In this paper, a novel approach Feature-based Convolutional Neural Network (F2UIE) is presented for underwater image enhancement. Its effectiveness, superior performance, and efficiency make it a valuable tool for various underwater imaging applications, ranging from marine research to underwater robotics and surveillance. The qualitative and quantitative evaluation of the F2UIE demonstrates its effectiveness in addressing common challenges such as haze, color-cast, and low-lighting in underwater images. The qualitative results showcase that the F2UIE method successfully mitigates color-cast issues and produces visually appealing enhancements.

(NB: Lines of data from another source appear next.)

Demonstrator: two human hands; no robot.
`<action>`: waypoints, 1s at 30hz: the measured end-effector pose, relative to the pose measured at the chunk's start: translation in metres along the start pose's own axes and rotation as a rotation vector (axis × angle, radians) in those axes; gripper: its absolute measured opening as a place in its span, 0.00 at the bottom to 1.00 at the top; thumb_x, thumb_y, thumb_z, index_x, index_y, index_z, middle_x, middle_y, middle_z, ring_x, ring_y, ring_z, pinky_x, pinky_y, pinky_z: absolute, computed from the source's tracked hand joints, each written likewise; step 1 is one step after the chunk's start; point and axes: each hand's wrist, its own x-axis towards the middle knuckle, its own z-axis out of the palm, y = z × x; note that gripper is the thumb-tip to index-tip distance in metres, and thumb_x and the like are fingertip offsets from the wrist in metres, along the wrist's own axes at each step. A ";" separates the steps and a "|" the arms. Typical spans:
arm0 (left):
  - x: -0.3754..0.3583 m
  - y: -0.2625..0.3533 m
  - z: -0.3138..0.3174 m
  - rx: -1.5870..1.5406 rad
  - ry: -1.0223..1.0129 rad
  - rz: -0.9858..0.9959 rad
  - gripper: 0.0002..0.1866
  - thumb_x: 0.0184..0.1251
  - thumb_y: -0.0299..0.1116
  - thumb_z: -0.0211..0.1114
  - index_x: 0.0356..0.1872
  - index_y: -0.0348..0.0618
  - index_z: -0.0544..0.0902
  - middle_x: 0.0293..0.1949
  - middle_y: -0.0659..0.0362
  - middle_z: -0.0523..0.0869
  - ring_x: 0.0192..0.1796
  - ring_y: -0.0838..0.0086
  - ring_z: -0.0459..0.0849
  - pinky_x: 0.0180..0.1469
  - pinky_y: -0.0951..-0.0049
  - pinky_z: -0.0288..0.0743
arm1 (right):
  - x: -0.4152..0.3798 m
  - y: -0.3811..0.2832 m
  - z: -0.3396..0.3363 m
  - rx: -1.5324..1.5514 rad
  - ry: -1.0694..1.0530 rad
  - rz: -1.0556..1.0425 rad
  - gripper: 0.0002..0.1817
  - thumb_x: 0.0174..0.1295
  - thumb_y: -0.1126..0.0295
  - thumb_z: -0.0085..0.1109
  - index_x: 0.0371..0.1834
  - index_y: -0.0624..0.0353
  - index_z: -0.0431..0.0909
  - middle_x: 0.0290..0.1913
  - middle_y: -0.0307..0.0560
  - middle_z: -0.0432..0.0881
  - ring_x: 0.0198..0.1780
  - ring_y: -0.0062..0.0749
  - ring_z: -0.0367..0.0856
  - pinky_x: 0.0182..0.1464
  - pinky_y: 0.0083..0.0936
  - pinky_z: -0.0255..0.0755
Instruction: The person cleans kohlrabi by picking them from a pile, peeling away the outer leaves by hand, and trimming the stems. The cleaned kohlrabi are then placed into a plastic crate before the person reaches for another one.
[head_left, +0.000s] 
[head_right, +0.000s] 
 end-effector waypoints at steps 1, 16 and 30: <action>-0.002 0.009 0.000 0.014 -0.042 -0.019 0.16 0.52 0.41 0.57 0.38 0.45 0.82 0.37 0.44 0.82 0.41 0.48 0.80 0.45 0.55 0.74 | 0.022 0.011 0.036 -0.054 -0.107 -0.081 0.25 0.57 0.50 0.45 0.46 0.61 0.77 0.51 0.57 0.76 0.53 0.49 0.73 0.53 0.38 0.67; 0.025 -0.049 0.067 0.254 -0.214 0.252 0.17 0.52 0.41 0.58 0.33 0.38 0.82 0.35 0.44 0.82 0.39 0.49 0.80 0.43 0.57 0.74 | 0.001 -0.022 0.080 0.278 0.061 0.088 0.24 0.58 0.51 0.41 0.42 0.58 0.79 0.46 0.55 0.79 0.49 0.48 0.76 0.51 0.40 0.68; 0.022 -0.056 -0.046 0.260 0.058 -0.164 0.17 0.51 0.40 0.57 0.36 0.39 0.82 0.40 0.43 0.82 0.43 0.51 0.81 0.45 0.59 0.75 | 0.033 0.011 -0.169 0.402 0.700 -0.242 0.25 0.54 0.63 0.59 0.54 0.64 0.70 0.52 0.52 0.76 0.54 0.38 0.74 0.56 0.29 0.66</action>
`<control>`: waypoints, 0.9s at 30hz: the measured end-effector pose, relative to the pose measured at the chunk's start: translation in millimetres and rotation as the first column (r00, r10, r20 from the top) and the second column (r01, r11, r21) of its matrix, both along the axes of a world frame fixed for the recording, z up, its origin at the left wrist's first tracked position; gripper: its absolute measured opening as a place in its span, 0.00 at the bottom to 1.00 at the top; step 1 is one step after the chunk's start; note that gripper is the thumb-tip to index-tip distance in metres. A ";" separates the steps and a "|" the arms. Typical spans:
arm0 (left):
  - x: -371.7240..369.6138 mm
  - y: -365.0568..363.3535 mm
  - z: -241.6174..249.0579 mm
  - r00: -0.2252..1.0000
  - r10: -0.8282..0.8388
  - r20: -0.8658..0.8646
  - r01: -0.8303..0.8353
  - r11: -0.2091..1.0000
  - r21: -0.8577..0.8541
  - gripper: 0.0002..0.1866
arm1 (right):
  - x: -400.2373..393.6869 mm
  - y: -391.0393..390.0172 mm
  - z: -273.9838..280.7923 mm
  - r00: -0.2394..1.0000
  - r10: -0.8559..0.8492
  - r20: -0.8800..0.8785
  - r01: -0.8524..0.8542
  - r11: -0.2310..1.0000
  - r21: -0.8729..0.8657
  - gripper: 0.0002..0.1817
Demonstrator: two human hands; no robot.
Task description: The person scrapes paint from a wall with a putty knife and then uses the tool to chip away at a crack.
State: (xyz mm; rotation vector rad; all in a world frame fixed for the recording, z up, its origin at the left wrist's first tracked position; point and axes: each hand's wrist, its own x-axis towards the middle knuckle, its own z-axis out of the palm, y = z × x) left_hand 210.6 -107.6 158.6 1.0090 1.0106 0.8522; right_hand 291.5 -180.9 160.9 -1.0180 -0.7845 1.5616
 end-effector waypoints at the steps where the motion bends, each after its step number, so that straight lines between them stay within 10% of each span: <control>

Furthermore, the F2UIE exhibits robust performance in removing haze from both real-world and synthetic underwater images. The quantitative evaluation validates the superiority of the F2UIE over state-of-the-art methods using metrics such as UIQM (RUIE-3.367, UWGAN-2.631, EUVP-3.390), NIQE (RUIE-3.146, UWGAN-5.11, EUVP-3.41) and BRISQUE (RUIE-36.44, UWGAN-37.01 and EUVP-38.38) for all three datasets. The F2UIE achieves excellent performance in terms of image quality assessment, further affirming its effectiveness in enhancing underwater images. Moreover, the proposed F2UIE demonstrates promising results in terms of average run time for different image sizes (100*100-225.16, 200*200-219.05, 300*300-213.6, 400*400-281.13, 500*500-335.19), outperforming other deep neural networks. This efficiency is crucial for real-time and resource-constrained applications.

However, there are avenues for future research and improvement. Exploring other neural network architectures as baseline models could potentially enhance the effectiveness and performance of the F2UIE. Additionally, investigating novel techniques for handling specific challenges in underwater image enhancement, such as image distortion and noise reduction, would further contribute to advancing the field.